» **TASK STATEMENT**
In the records below, find the line with "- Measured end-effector" and the line with "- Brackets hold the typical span". Print both exactly, along with every line between them, and no other line.

[Records from a dataset]
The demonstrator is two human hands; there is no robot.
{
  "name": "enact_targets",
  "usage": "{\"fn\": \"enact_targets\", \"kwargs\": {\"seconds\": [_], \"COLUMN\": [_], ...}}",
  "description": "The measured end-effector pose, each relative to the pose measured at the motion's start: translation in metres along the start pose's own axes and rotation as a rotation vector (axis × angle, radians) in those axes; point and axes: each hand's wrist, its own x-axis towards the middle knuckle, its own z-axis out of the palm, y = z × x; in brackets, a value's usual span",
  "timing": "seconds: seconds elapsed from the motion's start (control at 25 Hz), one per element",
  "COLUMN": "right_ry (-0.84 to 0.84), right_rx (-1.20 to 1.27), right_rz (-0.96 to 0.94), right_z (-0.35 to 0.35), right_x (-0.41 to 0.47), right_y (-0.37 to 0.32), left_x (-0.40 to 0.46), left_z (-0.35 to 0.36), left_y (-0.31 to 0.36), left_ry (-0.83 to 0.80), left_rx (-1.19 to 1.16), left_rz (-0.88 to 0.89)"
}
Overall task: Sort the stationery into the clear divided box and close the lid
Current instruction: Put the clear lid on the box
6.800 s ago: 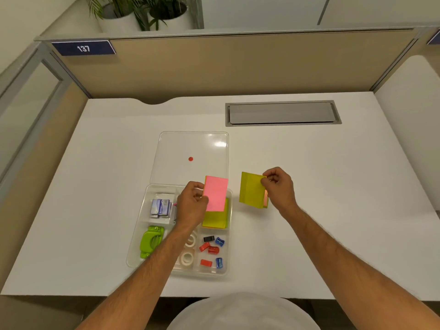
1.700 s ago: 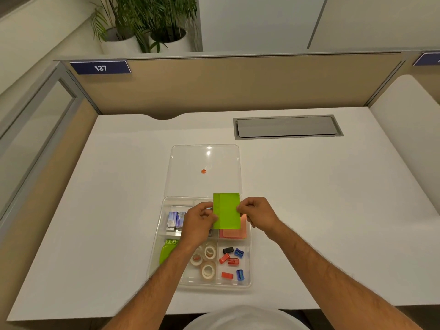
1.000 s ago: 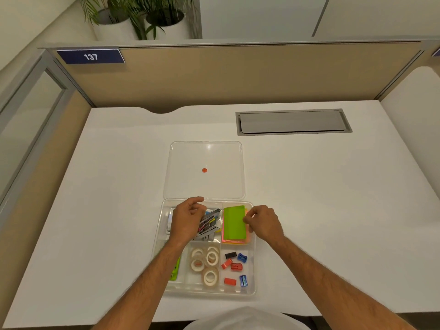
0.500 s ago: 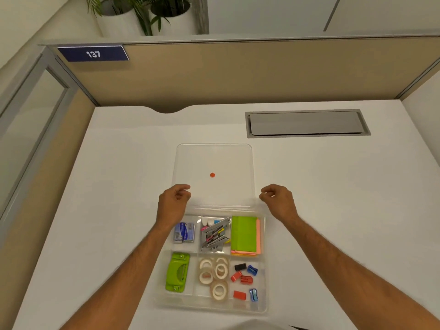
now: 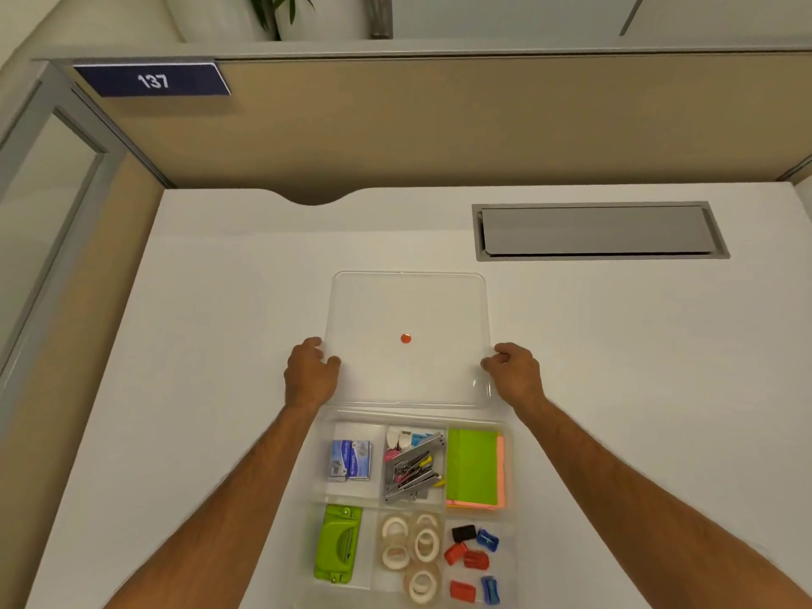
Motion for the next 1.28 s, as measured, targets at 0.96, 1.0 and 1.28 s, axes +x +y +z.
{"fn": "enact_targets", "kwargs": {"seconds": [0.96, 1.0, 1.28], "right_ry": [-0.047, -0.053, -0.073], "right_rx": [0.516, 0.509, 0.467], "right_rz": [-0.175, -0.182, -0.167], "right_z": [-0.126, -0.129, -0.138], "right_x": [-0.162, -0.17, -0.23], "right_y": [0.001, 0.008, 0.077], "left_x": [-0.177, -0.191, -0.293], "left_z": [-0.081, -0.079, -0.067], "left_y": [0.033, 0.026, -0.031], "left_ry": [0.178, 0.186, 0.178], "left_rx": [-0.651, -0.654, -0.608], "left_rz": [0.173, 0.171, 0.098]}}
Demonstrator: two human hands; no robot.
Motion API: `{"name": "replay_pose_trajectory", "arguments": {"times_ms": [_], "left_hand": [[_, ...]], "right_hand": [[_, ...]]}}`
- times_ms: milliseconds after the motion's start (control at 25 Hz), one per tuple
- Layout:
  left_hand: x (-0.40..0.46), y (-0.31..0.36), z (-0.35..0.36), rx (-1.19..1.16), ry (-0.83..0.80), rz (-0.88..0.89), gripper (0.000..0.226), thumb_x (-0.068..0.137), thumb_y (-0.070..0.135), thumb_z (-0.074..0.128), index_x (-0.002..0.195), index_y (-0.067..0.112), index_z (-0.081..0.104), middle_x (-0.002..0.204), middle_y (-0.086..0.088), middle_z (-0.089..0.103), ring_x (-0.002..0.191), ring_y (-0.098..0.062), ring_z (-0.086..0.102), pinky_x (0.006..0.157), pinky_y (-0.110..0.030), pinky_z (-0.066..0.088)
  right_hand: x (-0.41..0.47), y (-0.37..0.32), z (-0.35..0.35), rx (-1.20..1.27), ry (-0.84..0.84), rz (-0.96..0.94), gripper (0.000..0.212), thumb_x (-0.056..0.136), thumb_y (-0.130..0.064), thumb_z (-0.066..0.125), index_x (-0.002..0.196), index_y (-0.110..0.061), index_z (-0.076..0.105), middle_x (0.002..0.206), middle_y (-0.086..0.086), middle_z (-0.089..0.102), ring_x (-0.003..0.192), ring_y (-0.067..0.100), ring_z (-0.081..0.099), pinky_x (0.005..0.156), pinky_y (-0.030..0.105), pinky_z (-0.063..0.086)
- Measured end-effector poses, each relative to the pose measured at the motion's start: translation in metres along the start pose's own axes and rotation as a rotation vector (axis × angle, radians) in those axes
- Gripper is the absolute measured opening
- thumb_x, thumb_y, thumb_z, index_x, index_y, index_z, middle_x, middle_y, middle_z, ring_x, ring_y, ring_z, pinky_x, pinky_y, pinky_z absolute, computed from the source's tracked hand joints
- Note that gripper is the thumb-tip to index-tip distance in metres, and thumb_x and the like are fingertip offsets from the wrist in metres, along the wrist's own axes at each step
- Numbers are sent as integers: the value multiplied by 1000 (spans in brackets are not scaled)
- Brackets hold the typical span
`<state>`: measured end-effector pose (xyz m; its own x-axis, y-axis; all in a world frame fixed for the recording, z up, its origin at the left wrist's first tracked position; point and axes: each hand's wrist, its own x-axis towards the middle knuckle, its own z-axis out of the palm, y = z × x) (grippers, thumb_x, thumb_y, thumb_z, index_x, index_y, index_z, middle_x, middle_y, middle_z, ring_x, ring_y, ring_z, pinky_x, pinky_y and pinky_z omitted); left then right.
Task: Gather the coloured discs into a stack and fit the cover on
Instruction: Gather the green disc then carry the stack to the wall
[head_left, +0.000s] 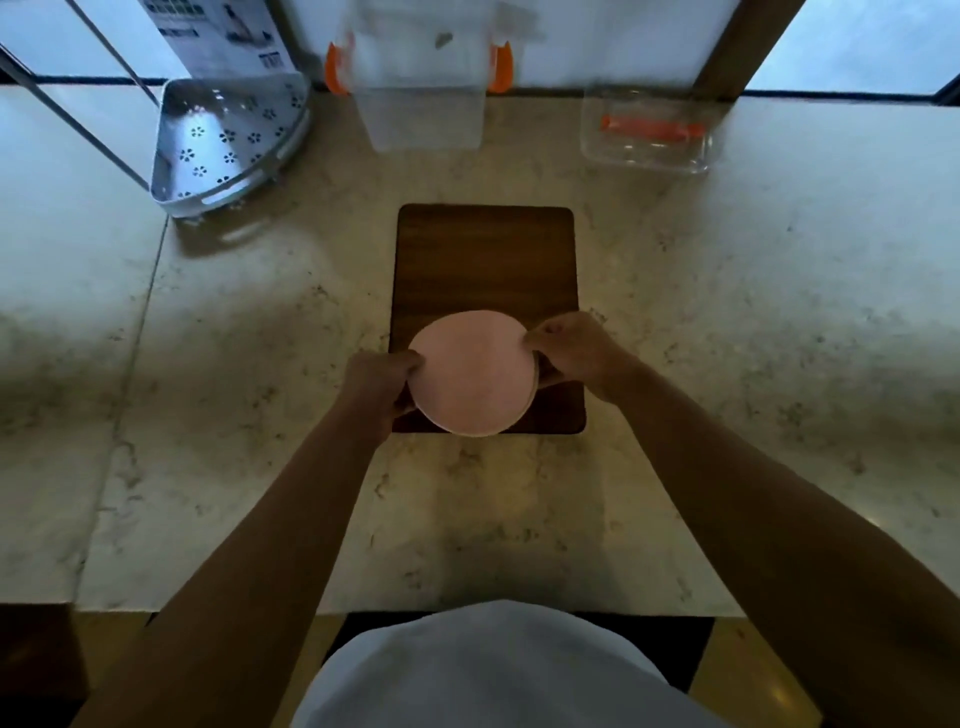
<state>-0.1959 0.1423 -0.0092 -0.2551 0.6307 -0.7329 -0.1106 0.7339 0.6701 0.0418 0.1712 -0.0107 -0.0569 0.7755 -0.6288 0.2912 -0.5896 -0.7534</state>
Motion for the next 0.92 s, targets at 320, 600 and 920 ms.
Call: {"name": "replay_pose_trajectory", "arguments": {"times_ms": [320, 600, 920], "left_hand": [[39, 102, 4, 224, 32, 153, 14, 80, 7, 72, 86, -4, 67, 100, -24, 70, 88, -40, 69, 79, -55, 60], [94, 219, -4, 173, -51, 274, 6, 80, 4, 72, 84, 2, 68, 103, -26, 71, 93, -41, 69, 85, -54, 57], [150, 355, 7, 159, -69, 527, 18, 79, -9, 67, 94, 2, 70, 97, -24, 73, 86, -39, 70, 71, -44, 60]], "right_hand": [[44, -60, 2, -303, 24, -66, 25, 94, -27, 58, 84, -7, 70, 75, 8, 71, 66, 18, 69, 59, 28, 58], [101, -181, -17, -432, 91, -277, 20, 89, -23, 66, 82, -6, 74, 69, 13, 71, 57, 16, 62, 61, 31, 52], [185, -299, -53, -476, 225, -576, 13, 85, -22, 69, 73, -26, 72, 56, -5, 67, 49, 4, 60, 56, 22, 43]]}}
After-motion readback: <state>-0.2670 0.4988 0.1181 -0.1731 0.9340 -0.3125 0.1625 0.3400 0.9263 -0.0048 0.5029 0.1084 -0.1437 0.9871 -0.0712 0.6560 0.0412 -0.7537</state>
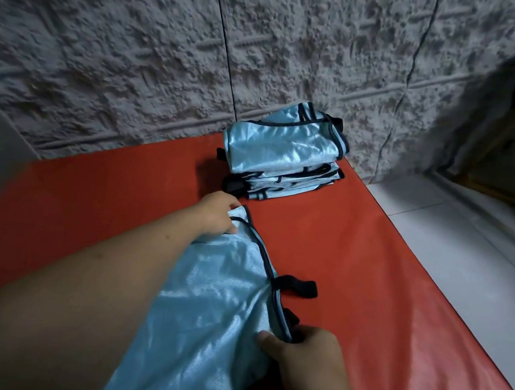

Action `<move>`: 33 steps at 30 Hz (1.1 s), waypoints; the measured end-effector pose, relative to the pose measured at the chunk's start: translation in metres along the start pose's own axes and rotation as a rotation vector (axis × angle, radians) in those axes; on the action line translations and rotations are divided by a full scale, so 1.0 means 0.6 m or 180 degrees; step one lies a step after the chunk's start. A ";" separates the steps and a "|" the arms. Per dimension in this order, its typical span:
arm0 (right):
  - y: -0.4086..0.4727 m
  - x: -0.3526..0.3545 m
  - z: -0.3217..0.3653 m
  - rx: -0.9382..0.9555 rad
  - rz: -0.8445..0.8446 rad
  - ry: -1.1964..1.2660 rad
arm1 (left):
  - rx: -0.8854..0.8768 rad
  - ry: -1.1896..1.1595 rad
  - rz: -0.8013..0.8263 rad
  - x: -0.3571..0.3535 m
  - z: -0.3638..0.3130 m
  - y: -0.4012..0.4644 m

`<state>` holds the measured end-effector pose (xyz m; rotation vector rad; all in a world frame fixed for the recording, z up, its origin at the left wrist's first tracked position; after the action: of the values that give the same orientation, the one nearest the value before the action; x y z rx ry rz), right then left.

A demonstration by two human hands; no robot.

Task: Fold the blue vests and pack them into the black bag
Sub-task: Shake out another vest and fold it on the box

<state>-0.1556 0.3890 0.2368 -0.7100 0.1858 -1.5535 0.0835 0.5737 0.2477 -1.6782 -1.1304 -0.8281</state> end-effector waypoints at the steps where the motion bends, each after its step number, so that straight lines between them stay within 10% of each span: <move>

» **WRITTEN RESPONSE**
- Measured end-effector poses, each relative to the pose measured at the motion's start: translation in metres along the start pose's own axes and rotation as a rotation vector (axis × angle, radians) in those axes
- Gripper is the absolute measured opening
- thumb_x, thumb_y, thumb_z, index_x, index_y, index_z, middle_x, middle_y, middle_z, ring_x, ring_y, ring_z, pinky_x, pinky_y, pinky_z absolute, computed from the source's tracked hand joints
- Note that gripper is the thumb-tip to index-tip distance in metres, and thumb_x and the like are fingertip offsets from the wrist in metres, along the wrist's own axes at each step
- Numbers are sent as integers: the value multiplied by 1000 (spans in brackets are not scaled)
- Brackets hold the typical span

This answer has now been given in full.